> **WORK REQUIRED**:
The answer is the set of lines that include "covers", copied from the data below.

> **TASK MATERIAL**:

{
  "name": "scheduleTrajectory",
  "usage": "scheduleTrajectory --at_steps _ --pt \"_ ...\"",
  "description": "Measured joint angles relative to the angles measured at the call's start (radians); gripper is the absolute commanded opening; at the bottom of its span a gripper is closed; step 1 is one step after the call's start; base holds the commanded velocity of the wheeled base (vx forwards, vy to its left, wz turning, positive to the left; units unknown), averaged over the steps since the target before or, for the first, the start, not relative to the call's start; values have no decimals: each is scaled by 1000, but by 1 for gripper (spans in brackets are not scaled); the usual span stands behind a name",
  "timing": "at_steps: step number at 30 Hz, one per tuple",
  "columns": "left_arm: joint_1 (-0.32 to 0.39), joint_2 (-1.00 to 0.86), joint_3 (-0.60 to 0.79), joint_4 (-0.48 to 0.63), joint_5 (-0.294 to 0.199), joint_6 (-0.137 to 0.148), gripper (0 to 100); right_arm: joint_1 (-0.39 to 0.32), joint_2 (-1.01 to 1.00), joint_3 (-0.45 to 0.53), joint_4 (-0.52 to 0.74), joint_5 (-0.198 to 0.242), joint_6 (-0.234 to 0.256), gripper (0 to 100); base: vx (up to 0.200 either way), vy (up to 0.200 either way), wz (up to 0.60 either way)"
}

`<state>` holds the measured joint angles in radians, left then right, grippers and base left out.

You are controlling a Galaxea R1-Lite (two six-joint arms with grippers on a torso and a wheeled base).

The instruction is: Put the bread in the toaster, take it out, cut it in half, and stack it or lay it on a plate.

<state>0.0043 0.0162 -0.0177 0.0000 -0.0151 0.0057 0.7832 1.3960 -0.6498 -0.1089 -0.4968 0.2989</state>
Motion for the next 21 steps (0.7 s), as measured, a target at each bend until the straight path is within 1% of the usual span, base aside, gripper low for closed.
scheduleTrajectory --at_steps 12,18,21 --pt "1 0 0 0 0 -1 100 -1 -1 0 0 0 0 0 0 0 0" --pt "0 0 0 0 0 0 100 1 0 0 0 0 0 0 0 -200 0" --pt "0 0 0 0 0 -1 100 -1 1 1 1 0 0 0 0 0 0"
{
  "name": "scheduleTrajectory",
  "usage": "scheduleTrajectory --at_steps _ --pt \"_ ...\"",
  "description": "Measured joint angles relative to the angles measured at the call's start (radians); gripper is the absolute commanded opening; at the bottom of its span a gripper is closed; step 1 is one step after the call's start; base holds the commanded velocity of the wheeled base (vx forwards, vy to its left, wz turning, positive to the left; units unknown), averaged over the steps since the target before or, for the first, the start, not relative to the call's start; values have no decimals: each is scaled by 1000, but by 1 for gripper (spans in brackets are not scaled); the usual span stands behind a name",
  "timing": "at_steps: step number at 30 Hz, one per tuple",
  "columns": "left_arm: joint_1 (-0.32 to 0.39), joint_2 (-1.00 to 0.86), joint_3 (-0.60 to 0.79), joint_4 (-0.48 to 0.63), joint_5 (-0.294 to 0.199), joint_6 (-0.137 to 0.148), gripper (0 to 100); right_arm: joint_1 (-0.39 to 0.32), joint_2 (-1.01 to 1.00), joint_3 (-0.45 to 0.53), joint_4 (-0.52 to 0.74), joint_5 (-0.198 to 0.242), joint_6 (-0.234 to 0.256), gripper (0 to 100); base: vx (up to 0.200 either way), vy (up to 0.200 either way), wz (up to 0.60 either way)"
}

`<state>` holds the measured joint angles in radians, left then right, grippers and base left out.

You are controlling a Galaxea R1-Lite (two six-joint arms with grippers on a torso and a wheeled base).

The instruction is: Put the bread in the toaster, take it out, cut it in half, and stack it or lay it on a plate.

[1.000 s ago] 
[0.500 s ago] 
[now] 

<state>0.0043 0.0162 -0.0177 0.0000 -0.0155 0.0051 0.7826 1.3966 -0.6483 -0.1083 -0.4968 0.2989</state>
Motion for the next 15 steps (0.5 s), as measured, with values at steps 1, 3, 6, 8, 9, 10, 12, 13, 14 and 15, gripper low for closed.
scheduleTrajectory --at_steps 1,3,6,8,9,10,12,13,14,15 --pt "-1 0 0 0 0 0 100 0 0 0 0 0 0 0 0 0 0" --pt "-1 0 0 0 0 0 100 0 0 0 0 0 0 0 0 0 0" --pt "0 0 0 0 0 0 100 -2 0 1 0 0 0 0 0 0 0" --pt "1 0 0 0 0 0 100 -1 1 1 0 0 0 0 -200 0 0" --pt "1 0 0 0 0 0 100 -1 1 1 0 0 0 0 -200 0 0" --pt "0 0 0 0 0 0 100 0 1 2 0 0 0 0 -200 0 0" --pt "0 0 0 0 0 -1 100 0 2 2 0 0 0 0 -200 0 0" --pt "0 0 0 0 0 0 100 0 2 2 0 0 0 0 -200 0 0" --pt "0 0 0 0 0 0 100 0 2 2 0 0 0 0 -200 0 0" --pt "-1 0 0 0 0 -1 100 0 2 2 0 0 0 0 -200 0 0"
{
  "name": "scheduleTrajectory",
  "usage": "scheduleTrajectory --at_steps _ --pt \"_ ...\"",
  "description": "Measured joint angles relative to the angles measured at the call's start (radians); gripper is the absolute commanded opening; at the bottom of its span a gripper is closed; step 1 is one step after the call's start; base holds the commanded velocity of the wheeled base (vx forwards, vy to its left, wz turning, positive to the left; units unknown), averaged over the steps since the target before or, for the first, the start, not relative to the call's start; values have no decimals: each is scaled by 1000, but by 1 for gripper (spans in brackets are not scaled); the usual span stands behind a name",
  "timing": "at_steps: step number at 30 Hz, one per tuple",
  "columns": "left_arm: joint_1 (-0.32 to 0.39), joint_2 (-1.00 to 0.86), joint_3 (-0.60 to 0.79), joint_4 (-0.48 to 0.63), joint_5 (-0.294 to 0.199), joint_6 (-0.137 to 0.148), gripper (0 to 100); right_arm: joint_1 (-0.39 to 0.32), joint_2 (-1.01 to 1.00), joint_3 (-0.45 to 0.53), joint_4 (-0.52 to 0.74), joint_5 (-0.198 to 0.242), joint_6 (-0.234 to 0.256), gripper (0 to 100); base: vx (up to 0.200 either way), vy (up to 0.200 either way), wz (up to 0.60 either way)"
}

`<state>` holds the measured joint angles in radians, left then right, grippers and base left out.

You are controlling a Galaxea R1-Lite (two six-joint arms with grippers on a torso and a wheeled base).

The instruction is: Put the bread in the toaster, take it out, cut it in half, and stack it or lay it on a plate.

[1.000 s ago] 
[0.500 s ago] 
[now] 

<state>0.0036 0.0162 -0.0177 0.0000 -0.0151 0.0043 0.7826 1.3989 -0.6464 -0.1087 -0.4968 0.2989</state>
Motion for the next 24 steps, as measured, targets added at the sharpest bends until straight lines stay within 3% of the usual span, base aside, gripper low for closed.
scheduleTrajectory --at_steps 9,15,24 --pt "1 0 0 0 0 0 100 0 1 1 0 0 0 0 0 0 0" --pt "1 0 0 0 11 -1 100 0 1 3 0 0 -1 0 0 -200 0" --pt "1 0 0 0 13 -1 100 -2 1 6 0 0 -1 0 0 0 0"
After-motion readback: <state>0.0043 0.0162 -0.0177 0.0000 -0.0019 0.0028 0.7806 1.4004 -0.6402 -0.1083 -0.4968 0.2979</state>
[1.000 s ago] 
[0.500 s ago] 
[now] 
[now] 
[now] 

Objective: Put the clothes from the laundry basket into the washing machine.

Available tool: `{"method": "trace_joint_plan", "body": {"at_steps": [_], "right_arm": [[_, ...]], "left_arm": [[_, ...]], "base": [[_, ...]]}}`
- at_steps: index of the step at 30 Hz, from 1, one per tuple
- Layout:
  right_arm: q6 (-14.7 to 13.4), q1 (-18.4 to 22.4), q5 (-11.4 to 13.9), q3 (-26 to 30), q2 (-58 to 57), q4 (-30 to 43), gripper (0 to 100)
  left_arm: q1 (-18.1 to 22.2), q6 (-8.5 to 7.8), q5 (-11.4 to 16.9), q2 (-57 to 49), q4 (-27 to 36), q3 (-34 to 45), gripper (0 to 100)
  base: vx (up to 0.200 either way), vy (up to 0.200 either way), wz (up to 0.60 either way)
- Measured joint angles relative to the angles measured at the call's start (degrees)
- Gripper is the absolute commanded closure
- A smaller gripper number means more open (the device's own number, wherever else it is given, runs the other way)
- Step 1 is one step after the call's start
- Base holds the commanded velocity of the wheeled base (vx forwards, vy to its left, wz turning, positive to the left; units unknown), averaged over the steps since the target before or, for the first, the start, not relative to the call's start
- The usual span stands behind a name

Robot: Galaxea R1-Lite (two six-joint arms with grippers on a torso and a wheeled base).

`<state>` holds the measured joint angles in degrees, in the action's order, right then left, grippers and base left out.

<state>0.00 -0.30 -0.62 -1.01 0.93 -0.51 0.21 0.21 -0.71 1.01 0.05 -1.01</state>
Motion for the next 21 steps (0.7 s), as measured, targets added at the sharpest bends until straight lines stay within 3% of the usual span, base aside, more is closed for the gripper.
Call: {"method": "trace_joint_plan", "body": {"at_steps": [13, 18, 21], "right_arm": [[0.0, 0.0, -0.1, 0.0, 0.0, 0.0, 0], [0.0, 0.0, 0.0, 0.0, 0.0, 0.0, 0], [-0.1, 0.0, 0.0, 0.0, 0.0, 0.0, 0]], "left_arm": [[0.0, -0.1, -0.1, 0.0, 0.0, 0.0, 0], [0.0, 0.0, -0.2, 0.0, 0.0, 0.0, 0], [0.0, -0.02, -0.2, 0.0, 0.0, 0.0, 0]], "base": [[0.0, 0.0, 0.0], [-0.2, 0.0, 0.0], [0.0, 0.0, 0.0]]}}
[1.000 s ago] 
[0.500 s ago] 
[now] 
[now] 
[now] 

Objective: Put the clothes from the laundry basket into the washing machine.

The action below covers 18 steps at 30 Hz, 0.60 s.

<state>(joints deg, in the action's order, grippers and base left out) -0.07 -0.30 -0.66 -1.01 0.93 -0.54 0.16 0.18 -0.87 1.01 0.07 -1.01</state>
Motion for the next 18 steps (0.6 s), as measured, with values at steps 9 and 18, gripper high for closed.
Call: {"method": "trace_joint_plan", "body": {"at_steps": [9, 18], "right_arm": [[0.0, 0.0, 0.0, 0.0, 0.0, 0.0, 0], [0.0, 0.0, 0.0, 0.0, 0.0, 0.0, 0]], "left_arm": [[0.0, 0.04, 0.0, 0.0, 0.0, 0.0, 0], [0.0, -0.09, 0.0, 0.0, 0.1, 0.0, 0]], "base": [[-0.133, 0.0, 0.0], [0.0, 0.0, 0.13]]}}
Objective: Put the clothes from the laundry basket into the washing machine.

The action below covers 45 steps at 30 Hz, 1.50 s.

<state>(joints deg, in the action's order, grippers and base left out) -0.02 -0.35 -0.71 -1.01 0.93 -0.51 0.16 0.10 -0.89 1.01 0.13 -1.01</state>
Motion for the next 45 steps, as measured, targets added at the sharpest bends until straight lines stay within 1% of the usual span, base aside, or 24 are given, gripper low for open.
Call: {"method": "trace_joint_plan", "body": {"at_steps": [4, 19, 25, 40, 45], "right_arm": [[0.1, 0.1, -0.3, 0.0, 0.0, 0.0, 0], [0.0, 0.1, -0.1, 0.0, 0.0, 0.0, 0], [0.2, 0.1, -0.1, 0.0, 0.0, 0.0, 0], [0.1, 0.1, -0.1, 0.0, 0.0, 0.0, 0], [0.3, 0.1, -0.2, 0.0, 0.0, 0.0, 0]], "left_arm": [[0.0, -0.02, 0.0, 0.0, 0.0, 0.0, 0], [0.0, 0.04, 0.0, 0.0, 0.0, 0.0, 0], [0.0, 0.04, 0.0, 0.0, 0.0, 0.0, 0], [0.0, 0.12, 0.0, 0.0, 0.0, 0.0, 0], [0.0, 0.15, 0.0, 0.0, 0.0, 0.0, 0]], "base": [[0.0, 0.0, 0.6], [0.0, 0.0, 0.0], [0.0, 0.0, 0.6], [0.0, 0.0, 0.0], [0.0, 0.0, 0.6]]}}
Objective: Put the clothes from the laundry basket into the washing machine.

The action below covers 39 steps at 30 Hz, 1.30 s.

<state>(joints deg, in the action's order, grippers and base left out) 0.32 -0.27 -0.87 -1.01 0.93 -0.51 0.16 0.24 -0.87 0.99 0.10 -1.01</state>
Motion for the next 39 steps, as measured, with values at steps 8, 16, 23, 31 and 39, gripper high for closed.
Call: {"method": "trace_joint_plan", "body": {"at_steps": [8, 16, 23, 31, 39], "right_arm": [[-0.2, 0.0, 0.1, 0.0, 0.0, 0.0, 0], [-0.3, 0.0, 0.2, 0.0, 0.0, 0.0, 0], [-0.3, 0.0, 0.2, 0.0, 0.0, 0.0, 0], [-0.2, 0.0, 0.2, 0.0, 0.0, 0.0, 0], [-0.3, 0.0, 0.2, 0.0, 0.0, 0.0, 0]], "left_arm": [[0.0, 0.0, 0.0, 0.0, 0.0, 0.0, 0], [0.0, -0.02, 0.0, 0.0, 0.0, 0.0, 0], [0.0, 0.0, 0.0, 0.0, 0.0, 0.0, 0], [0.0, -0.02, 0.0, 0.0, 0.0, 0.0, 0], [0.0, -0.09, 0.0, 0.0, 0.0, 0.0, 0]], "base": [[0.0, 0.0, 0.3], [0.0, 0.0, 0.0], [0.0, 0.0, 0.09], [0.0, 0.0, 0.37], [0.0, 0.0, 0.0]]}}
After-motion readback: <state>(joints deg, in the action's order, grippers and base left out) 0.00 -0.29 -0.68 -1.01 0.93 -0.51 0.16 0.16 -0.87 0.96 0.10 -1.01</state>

> **ANSWER SPACE**:
The action below covers 18 steps at 30 Hz, 0.60 s.
The action below covers 45 steps at 30 Hz, 1.50 s.
The action below covers 39 steps at 30 Hz, 1.30 s.

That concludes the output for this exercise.